(Records contained in a dataset)
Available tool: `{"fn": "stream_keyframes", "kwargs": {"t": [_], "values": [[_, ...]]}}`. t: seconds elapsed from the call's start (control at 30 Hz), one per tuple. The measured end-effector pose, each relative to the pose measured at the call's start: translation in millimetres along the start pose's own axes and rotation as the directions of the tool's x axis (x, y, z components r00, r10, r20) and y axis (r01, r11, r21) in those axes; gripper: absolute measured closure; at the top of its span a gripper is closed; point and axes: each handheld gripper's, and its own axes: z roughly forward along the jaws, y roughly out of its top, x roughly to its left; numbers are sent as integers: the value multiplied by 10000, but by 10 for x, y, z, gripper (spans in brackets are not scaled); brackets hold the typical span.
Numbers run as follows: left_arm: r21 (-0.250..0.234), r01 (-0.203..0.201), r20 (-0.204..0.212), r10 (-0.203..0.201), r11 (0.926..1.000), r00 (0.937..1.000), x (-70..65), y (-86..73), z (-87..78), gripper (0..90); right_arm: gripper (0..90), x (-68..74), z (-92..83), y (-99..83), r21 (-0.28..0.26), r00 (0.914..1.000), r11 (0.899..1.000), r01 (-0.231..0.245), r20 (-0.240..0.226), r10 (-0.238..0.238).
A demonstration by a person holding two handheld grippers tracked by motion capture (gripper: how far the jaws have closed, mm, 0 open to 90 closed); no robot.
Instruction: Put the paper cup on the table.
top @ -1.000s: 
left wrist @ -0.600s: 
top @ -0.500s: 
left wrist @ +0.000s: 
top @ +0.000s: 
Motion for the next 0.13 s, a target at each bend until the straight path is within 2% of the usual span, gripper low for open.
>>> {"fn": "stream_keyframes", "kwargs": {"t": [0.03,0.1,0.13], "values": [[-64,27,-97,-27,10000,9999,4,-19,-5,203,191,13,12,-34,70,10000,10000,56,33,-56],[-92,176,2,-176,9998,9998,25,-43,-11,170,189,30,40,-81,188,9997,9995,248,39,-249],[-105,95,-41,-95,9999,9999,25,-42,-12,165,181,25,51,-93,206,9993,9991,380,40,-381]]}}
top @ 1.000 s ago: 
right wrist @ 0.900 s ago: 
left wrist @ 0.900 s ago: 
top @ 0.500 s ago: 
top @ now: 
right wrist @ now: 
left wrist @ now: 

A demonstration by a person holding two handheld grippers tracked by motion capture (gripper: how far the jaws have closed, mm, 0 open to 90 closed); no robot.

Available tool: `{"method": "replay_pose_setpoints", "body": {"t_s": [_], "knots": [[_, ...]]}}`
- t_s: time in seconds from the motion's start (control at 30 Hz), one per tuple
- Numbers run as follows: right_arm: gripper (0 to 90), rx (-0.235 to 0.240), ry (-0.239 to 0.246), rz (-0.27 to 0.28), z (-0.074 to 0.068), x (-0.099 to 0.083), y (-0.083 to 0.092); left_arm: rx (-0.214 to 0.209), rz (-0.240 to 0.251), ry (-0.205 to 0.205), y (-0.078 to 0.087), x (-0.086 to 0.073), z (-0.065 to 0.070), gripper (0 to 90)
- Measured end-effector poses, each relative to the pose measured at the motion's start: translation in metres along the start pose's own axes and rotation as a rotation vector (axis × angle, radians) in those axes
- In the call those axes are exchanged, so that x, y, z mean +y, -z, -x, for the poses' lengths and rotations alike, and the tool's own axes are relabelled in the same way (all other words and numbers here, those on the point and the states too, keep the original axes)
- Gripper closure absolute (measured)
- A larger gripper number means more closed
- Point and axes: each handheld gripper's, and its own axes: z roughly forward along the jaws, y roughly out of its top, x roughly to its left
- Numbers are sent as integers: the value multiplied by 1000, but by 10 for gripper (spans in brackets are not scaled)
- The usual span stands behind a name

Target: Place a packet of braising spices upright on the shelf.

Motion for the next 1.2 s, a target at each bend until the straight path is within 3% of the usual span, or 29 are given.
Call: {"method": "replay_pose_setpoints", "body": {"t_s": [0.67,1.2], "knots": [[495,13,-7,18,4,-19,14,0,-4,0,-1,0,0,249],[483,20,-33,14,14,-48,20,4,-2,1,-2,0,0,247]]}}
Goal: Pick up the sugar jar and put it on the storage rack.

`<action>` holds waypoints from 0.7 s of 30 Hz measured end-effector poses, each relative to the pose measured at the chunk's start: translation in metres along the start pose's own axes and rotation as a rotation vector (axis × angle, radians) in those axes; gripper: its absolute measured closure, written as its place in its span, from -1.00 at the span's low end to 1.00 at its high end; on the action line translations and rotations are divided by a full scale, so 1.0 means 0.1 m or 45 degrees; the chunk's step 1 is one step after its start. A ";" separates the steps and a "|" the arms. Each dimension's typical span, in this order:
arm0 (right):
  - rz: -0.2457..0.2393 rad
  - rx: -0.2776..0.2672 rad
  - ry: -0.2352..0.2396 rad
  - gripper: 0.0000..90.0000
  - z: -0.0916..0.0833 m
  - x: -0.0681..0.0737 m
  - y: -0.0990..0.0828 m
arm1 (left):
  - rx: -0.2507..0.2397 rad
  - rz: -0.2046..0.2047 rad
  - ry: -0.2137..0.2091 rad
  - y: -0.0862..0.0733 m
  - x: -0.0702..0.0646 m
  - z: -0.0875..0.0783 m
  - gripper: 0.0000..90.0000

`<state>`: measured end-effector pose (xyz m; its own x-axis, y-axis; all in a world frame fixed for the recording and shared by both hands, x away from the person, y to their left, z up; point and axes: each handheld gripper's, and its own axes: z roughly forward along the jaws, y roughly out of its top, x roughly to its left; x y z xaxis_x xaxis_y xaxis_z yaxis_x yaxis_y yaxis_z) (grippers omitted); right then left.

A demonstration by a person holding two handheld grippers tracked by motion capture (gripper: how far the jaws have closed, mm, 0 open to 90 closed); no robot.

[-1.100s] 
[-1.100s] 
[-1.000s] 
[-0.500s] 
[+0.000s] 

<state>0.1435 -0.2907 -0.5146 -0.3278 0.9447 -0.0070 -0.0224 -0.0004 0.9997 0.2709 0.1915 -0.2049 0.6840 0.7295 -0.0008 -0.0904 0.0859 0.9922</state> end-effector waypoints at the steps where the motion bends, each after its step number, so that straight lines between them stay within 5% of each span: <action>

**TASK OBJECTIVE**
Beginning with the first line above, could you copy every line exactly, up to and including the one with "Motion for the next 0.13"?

**RESPONSE TO THIS EXERCISE**
Available tool: `{"fn": "stream_keyframes", "kwargs": {"t": [_], "values": [[_, ...]]}}`. t: seconds elapsed from the call's start (control at 30 Hz), one per tuple. The measured end-effector pose, each relative to the pose measured at the call's start: translation in millimetres along the start pose's own axes and rotation as the directions of the tool's x axis (x, y, z components r00, r10, r20) and y axis (r01, r11, r21) in those axes; gripper: absolute measured closure; at the top of its span a gripper is closed; point and axes: each handheld gripper's, and its own axes: z roughly forward along the jaws, y roughly out of its top, x roughly to its left; numbers are sent as integers: the value multiplied by 10000, but by 10 for x, y, z, gripper (spans in brackets are not scaled); brackets hold the typical span.
Numbers run as follows: left_arm: r21 (-0.250..0.234), r01 (-0.203..0.201), r20 (-0.204..0.212), r10 (-0.203..0.201), r11 (0.926..1.000), r00 (0.937..1.000), x (-70..65), y (-86..73), z (-87..78), gripper (0..90); right_arm: gripper (0..90), x (-68..74), z (-92..83), y (-99..83), r21 (-0.28..0.26), r00 (0.914..1.000), r11 (0.899..1.000), r01 (-0.231..0.245), r20 (-0.240..0.226), r10 (-0.238..0.238).
A demonstration by a person holding two handheld grippers tracked by motion capture (gripper: how far the jaws have closed, mm, 0 open to 90 closed); no robot.
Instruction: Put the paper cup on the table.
top @ -1.000s: 
left wrist @ -0.600s: 
top @ -0.500s: 
left wrist @ +0.000s: 
top @ +0.000s: 
Motion for the next 0.13 s, a target at each bend until the straight path is within 2% of the usual span, gripper low for open.

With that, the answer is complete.